In my last post I outlined what my school is trialing for teachers in terms of development options within the organisation (complimentary to, but not to be confused with, professional learning offered within the school and also outside of school through courses and conferences). Below I outline the options we have available to middle leaders. That teacher and middle leaders have similar-but-different options acknowledges their varied needs. Even within the middle leadership stratum, there are a diverse range of needs and experiences, from early-career or new leaders, to very experienced veterans more suited to giving back to the profession. The options this year for our middle leaders are as follows.

  • Coaching with a coach who might be a peer, another leader from the within school, or possibly an external person. Unlike the teachers, who are coached around their teaching practice, leaders are likely to be coached around their leadership.
  • A reflection and feedback process with their line manager (which needs to happen every 3-4 years). For leaders, this occurs around their role description, and may dip into the AITSL Standards for Principals rather than only the Standards for Teachers, as appropriate.
  • Working with an expert teacher who acts as a kind of classroom consultant. This is likely to be most relevant for instructional leaders such as Heads of Faculty.
  • An internally-designed leadership development programfor aspirant or early career leaders; includes leadership profiles, senior and executive school leaders running sessions.
  • professional learning group, bringing staff together from across the school to engage in scholarly literature, reflection, and shared practice.
    • Teaching best practice
    • Pedagogies of learning spaces
    • ICT for teaching and learning
    • Post-graduate study

Additionally, leaders at my school attend coaching training and a once-a-term Leadership Forum (examples from last year include presentations from Dylan Wiliam and Pasi Sahlberg, a panel of local principals, and an internal session on goals and strategy). These initiatives are intended to develop leaders’ knowledge and skills, and also a shared culture of how we approach professional conversation, our own learning and collaboration with one another.

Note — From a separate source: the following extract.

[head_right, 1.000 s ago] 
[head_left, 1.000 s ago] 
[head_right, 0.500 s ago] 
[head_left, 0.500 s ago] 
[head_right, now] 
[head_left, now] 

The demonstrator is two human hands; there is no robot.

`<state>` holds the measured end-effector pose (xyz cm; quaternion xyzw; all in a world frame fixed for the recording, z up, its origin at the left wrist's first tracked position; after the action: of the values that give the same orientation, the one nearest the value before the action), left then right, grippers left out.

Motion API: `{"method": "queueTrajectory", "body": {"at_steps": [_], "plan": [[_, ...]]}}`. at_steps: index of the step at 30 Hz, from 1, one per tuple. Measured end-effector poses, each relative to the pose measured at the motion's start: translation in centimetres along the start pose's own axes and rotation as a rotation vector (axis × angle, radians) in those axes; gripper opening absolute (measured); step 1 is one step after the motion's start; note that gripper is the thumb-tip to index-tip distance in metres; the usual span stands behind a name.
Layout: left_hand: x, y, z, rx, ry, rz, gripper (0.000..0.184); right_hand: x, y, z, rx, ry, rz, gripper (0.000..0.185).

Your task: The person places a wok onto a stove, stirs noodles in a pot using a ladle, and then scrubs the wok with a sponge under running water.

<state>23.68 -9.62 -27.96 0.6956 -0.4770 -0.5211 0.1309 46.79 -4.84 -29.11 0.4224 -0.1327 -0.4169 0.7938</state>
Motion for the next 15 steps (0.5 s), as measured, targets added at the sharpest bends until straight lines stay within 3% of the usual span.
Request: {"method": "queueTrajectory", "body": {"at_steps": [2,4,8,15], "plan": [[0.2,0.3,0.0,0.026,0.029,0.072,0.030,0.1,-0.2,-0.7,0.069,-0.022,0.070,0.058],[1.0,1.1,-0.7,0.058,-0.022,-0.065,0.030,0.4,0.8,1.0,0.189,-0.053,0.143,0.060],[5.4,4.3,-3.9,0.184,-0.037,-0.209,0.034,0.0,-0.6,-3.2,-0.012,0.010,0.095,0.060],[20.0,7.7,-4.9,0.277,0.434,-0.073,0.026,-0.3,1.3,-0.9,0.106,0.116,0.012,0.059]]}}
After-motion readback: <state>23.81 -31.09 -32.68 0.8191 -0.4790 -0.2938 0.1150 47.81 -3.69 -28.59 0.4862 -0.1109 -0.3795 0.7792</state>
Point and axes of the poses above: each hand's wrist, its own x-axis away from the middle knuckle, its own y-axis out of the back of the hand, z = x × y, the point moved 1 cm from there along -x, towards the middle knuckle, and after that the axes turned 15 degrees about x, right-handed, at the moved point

This approach to staff development, one that is bedded in the organisation but also flexible to individual needs, reminds me of a quote from one of my middle leader PhD participants. Theirs is a metaphor that sticks with me as I go about my work in staff development and professional learning.

“I see the vision as more like the trunk of the tree; it’s the main thing that we all sort of hang off, and we do.  But we’re all going to be branches that come out from that trunk, and we do have our own little sub-branches occasionally that we can then look at as well, but we still are connected to that trunk of that tree.”

The notion of a school as a tree is resonant with the concept of holonomy (see Costa and Garmston, Koestler, or other posts on this blog). Deep roots, a strong shared trunk, thick team branches, and spindlier individual branches diverging out in idiosyncratic directions. Individual and school are simultaneously together and apart, different and one, part and whole, connected and separate. It is my hope that in my work I can at once support the growth of individual and school, as well as their complex and symbiotic interrelationship.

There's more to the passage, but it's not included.